## Prompt
Output the full listing below exactly as it reads, and skip anything that is a picture.

□ □ □

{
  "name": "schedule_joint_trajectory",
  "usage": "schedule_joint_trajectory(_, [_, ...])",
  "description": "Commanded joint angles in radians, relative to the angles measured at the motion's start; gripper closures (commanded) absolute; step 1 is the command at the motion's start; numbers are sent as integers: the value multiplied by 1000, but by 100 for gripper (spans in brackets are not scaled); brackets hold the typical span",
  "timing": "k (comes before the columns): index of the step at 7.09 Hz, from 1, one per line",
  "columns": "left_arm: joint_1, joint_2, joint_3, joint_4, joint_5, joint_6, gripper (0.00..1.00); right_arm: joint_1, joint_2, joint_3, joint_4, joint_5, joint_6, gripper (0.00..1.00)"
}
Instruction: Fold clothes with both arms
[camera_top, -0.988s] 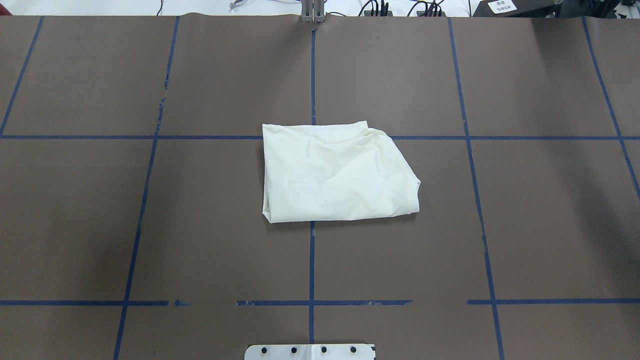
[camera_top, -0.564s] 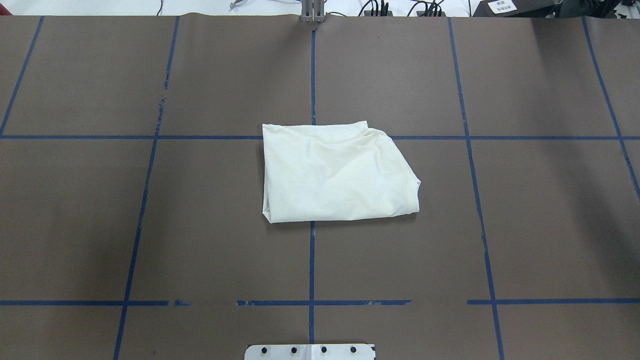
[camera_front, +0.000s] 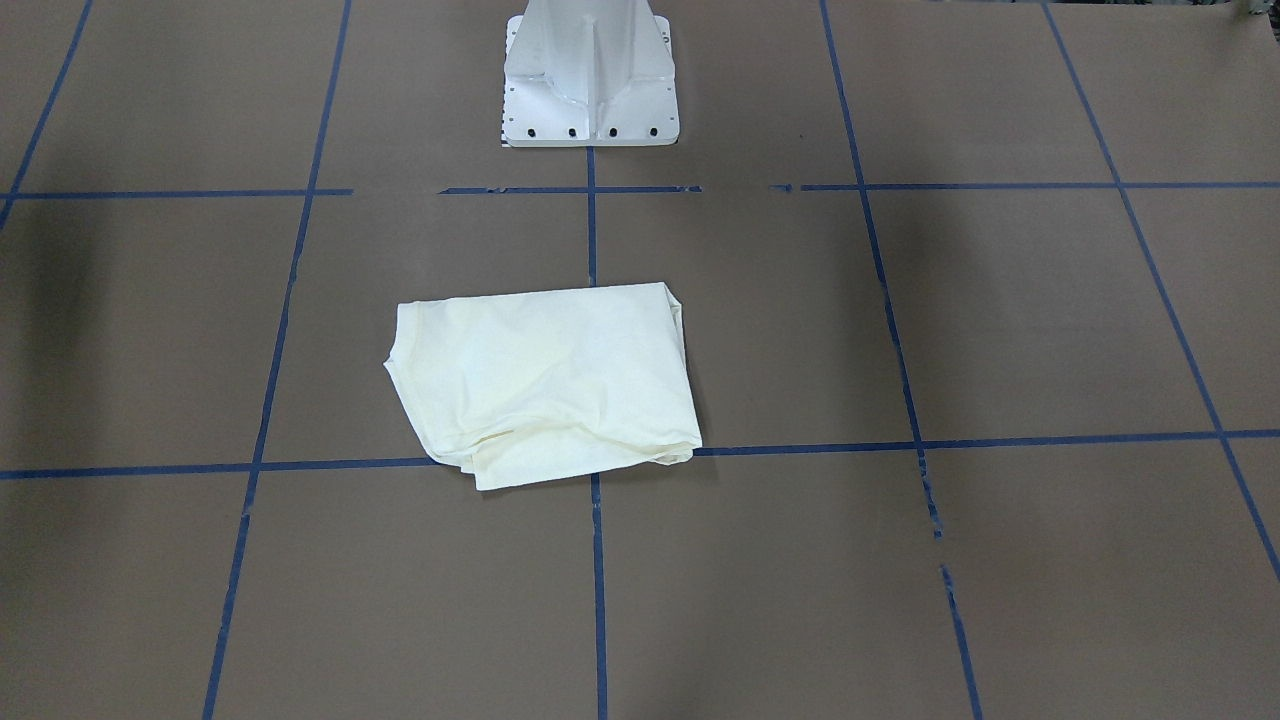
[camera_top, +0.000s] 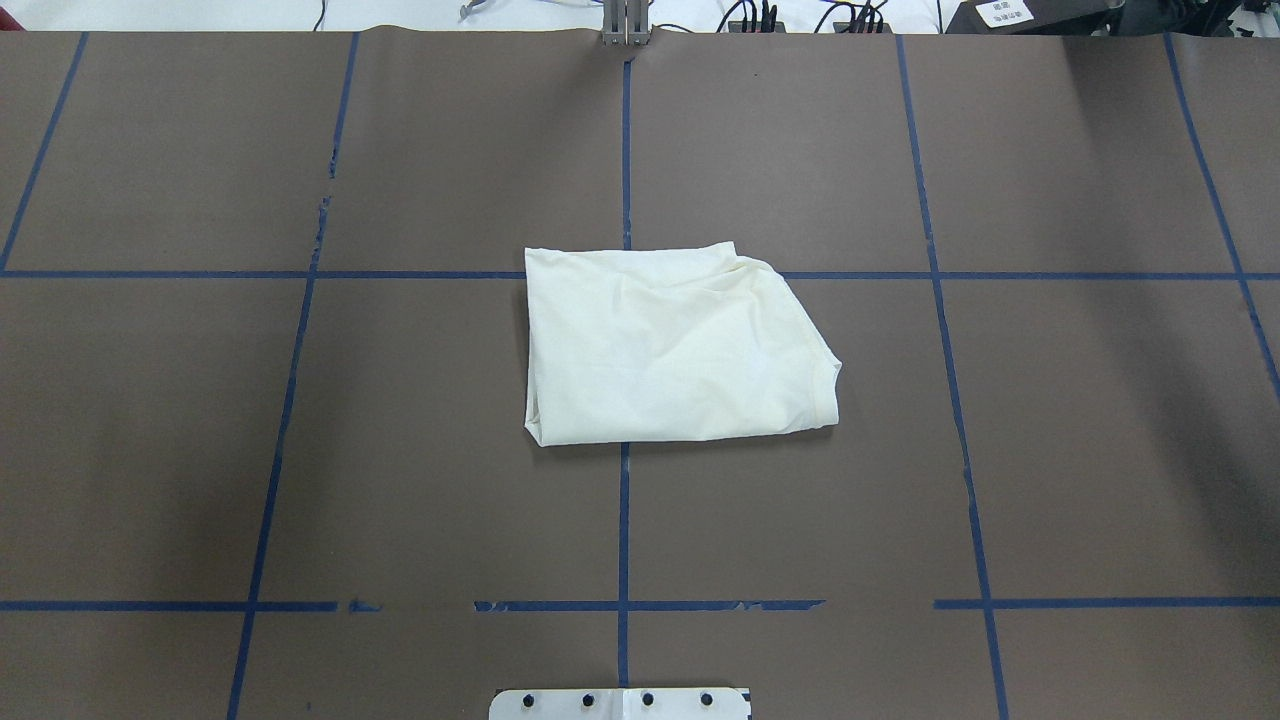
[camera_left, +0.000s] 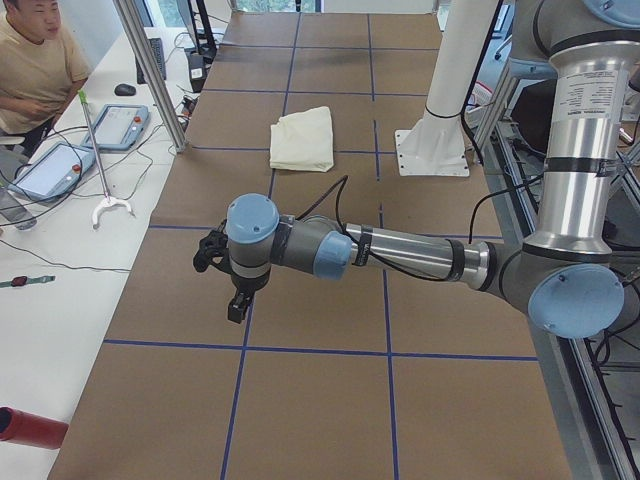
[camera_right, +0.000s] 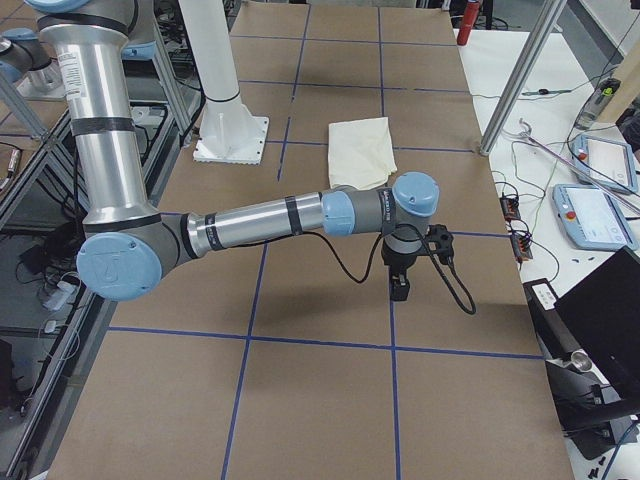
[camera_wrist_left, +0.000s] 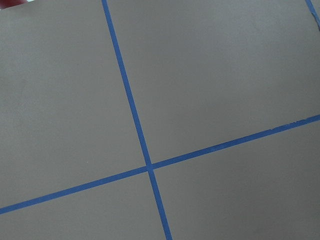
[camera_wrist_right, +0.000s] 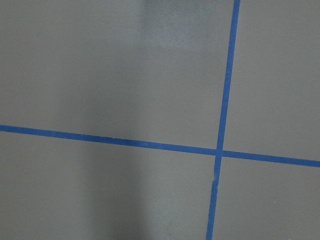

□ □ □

## Answer to the problem
{
  "name": "schedule_joint_trajectory",
  "usage": "schedule_joint_trajectory(_, [_, ...])",
  "description": "Commanded joint angles in radians, relative to the angles measured at the motion's start; gripper closures (commanded) absolute; step 1 is the command at the motion's start; numbers are sent as integers: the value multiplied by 1000, but by 100 for gripper (spans in brackets are not scaled); brackets hold the typical span",
  "timing": "k (comes before the columns): index of the step at 7.09 Hz, from 1, one per line",
  "columns": "left_arm: joint_1, joint_2, joint_3, joint_4, joint_5, joint_6, gripper (0.00..1.00); right_arm: joint_1, joint_2, joint_3, joint_4, joint_5, joint_6, gripper (0.00..1.00)"
}
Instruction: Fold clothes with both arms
[camera_top, -0.988s] 
[camera_top, -0.564s] 
[camera_front, +0.000s] 
[camera_top, +0.000s] 
[camera_left, +0.000s] 
[camera_right, +0.000s] 
[camera_wrist_left, +0.000s] 
[camera_wrist_right, +0.000s] 

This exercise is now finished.